▶ [DIRECTIONS FOR THIS TASK]
Repeat every line below exactly as it reads.

▶ [RAW DATA]
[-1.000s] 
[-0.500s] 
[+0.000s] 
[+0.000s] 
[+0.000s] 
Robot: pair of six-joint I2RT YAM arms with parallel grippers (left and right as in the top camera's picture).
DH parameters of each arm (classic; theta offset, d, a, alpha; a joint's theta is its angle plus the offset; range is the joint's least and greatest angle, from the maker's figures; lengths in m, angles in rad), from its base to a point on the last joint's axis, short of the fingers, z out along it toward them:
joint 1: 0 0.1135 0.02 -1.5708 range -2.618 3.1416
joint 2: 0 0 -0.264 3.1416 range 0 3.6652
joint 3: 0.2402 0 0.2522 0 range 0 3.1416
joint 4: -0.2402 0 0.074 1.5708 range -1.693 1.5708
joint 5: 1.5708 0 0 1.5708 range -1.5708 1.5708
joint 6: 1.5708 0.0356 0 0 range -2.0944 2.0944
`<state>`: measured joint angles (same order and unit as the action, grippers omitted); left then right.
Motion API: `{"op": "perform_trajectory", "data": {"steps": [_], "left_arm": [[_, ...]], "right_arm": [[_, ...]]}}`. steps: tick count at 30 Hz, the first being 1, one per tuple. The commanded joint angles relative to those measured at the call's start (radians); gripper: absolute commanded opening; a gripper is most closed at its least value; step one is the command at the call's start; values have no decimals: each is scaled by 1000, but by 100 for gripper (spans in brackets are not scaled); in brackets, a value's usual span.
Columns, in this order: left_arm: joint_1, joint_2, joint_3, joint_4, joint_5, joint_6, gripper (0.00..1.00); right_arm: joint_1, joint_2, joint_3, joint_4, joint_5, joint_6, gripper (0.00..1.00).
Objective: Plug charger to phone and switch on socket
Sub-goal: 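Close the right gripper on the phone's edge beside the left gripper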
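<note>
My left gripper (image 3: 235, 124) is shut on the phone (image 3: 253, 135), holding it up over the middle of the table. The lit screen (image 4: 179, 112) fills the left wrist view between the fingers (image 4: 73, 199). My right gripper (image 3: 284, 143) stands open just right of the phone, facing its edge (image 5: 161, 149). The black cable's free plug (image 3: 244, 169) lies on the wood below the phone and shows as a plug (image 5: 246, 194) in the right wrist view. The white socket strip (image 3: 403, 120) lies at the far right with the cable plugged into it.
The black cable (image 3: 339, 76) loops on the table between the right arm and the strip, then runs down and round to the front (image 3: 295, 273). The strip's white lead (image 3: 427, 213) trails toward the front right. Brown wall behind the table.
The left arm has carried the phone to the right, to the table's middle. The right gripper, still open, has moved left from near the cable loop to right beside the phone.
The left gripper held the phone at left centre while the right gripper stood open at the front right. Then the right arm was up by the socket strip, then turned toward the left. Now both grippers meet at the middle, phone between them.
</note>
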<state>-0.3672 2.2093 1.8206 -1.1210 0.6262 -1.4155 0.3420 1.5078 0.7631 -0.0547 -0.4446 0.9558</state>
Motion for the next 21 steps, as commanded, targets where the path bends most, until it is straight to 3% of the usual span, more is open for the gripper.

▶ [RESPONSE TO THE TASK]
[-1.000s] 
[-0.500s] 
[+0.000s] 
[+0.000s] 
[+0.000s] 
Robot: pair of six-joint I2RT YAM arms with parallel grippers (left and right as in the top camera's picture).
DH parameters of each arm (classic; theta offset, d, a, alpha; a joint's theta is its angle plus the offset; range is the joint's least and greatest angle, from the maker's figures; lengths in m, angles in rad), from its base to a point on the last joint's axis, short of the fingers, z out along it toward them:
joint 1: 0 0.1135 0.02 -1.5708 range -2.618 3.1416
joint 2: 0 0 -0.264 3.1416 range 0 3.6652
joint 3: 0.2402 0 0.2522 0 range 0 3.1416
joint 4: -0.2402 0 0.074 1.5708 range -1.693 1.5708
joint 5: 1.5708 0 0 1.5708 range -1.5708 1.5708
joint 6: 1.5708 0.0356 0 0 range -2.0944 2.0944
`<state>`: measured joint angles (same order and unit as the action, grippers omitted); left then right.
Motion API: `{"op": "perform_trajectory", "data": {"steps": [_], "left_arm": [[_, ...]], "right_arm": [[_, ...]]}}`. steps: tick count at 30 Hz, the first being 1, one per tuple. The commanded joint angles relative to those measured at the call's start (radians); gripper: absolute commanded opening; a gripper is most closed at its least value; step one is the command at the call's start; values have no decimals: each is scaled by 1000, but by 100 for gripper (spans in brackets are not scaled); in brackets, a value's usual span.
Columns, in this order: left_arm: joint_1, joint_2, joint_3, joint_4, joint_5, joint_6, gripper (0.00..1.00); right_arm: joint_1, joint_2, joint_3, joint_4, joint_5, joint_6, gripper (0.00..1.00).
Objective: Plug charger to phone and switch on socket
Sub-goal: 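Close the right gripper on the phone's edge beside the left gripper
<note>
My left gripper (image 3: 235, 124) is shut on the phone (image 3: 253, 135), holding it up over the middle of the table. The lit screen (image 4: 179, 112) fills the left wrist view between the fingers (image 4: 73, 199). My right gripper (image 3: 284, 143) stands open just right of the phone, facing its edge (image 5: 161, 149). The black cable's free plug (image 3: 244, 169) lies on the wood below the phone and shows as a plug (image 5: 246, 194) in the right wrist view. The white socket strip (image 3: 403, 120) lies at the far right with the cable plugged into it.
The black cable (image 3: 339, 76) loops on the table between the right arm and the strip, then runs down and round to the front (image 3: 295, 273). The strip's white lead (image 3: 427, 213) trails toward the front right. Brown wall behind the table.
The left arm has carried the phone to the right, to the table's middle. The right gripper, still open, has moved left from near the cable loop to right beside the phone.
The left gripper held the phone at left centre while the right gripper stood open at the front right. Then the right arm was up by the socket strip, then turned toward the left. Now both grippers meet at the middle, phone between them.
</note>
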<state>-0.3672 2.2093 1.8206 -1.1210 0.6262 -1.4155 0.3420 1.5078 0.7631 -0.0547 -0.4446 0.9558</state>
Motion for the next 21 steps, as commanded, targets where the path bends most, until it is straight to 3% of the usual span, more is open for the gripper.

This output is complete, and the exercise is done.